1. Interest rates and loan terms

The terms of your mortgage, including the interest rate and loan duration, will influence your monthly payments. Lower interest rates can lead to more favorable terms. Your choice of loan will depend on your financial comfort and stability.

The length of the loan also determines the amount of monthly payments and interest rates. For instance, a mortgage of 15 years will have higher monthly payments but lower interest rates compared to a 30-year mortgage.

The rule of thumb is to go for a mortgage that you can comfortably pay monthly. In our calculations, we considered a 30-years loan because it has favorable payment terms and reduces financial pressure on you.

2. Debt-to-income ratio

Your gross annual income is a crucial factor. Lenders typically use your pre-tax income to determine how much you can afford to borrow. In this case, your salary is $120,000 per year, which means you earn $10,000 monthly.

For someone earning $10,000 monthly, you would want your debt-to-income ratio to be 1:3 or less. We recommend that you keep your monthly debts below $3,600 if you want to get a good debt-to-income ratio.

3. Down payment

The amount of money you can put down as a down payment will impact the loan amount and, consequently, the house you can afford. A larger down payment can help reduce your monthly mortgage payment.

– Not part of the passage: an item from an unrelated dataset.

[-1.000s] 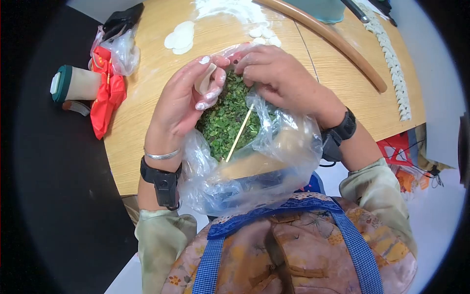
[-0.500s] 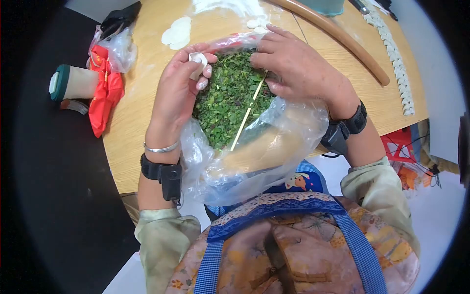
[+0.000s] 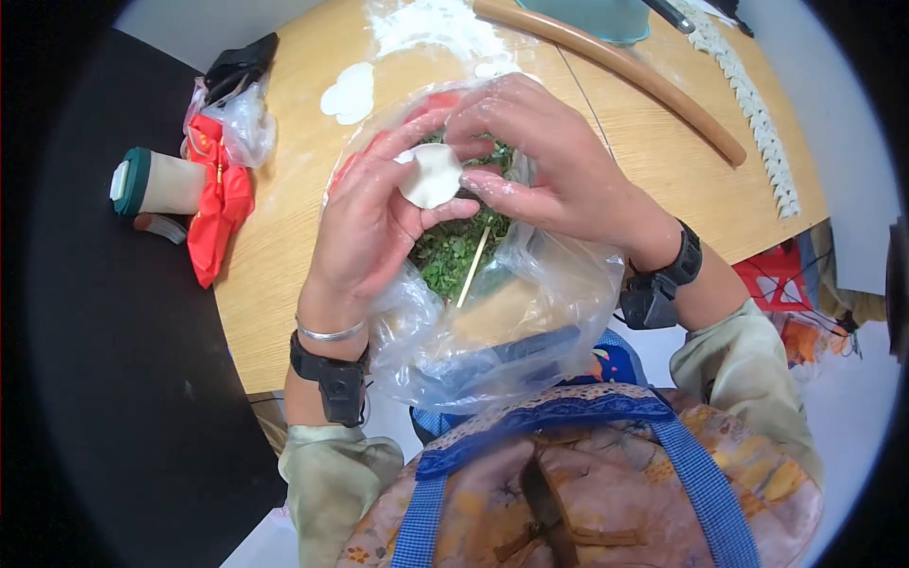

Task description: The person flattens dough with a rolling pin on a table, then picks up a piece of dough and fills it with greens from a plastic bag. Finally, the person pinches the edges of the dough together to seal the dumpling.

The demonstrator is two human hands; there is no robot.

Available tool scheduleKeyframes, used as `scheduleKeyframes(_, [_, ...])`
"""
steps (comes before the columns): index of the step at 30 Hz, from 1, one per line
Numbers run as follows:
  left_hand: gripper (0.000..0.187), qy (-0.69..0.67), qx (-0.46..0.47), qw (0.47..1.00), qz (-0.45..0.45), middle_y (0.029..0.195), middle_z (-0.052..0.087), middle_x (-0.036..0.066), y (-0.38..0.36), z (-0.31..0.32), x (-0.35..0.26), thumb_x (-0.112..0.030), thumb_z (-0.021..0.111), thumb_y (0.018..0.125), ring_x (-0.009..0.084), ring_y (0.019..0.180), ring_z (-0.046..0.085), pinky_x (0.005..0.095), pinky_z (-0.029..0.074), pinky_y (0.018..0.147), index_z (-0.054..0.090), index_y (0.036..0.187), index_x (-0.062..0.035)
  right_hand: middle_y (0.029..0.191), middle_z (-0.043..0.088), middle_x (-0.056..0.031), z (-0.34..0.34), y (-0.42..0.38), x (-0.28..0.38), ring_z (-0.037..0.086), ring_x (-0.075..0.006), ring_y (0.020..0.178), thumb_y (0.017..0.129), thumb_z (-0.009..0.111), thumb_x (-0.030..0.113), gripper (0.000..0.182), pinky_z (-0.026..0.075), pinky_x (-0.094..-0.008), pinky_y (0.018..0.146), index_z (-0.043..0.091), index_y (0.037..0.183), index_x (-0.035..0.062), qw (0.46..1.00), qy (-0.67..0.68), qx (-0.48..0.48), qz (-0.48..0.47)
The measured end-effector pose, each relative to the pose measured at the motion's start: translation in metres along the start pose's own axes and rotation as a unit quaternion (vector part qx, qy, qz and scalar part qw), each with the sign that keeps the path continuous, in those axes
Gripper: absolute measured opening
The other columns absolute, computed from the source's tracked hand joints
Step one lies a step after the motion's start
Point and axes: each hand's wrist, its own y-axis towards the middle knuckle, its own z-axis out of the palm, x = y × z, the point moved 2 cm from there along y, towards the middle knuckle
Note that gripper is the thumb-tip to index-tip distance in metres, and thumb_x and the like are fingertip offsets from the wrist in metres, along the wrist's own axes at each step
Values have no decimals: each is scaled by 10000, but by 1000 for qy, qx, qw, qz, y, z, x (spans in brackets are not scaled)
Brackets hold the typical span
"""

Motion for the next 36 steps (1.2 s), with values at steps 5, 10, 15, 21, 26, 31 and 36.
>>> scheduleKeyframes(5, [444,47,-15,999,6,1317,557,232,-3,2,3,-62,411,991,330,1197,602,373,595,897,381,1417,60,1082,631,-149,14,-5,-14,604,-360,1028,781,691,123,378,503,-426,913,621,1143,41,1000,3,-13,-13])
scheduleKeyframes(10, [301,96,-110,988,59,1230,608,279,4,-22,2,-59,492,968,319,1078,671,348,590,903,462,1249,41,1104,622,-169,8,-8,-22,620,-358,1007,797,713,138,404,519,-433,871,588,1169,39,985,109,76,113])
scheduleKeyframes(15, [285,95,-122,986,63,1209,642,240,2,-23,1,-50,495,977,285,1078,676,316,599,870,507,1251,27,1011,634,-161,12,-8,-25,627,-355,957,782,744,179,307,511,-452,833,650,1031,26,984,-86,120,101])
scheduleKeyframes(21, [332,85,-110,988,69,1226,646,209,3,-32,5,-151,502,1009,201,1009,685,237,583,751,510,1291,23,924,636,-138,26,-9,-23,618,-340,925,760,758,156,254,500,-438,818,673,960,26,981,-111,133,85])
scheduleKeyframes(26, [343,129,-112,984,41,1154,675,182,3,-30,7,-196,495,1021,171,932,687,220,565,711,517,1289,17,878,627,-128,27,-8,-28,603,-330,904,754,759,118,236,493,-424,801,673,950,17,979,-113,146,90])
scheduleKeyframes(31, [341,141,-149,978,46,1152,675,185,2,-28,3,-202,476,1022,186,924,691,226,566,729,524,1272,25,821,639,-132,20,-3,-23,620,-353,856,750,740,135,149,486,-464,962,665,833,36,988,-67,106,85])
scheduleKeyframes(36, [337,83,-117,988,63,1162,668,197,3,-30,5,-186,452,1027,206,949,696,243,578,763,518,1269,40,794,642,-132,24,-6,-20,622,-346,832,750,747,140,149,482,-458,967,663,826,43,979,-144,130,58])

Since we are working with a salary of $10,000 a month, we recommend that your down payment be below the front-end ratio of 28%. Therefore, keep the down payment below $2,800 if you want some breathing space.

4. Credit score

Your credit score affects the interest rate you will receive on your mortgage. If you have a higher credit score, you will generally enjoy a lower interest rate, making your mortgage more affordable.

Remember that credit score is built over time depending on how you handle your credit. To be on the safe side, maintain a FICO credit score of above 700.

5. Location and amenities

The location of the house is also an important consideration when shopping for a house to buy. Some locations have good amenities and public facilities that make your life even better.

Additionally, it is crucial to consider other costs associated with homeownership, such as property taxes, homeowners insurance, maintenance, and utilities. Lenders often use more detailed financial information to determine your eligibility for a mortgage.

Final thoughts

The answer to the question: how much house can I afford on 120k salary is not definite. Instead, this question can only be answered by making some assumptions and doing some calculations.

We have used the 28/36 rule to estimate the house you can afford with 120k salary. We have estimated that a person earning 120k annually can easily afford a house worth $470,000 on a mortgage of 30 years at a 7% fixed interest rate. That person will be required to pay %2,500 monthly.

To get a precise estimate tailored to your situation, consider using online mortgage calculators or consulting with a mortgage advisor. They can provide insights based on your credit score, down payment, and other financial details.

Don’t forget to factor in additional homeownership costs, such as property taxes, homeowners insurance, private mortgage insurance (if your down payment is less than 20%), maintenance, and utilities.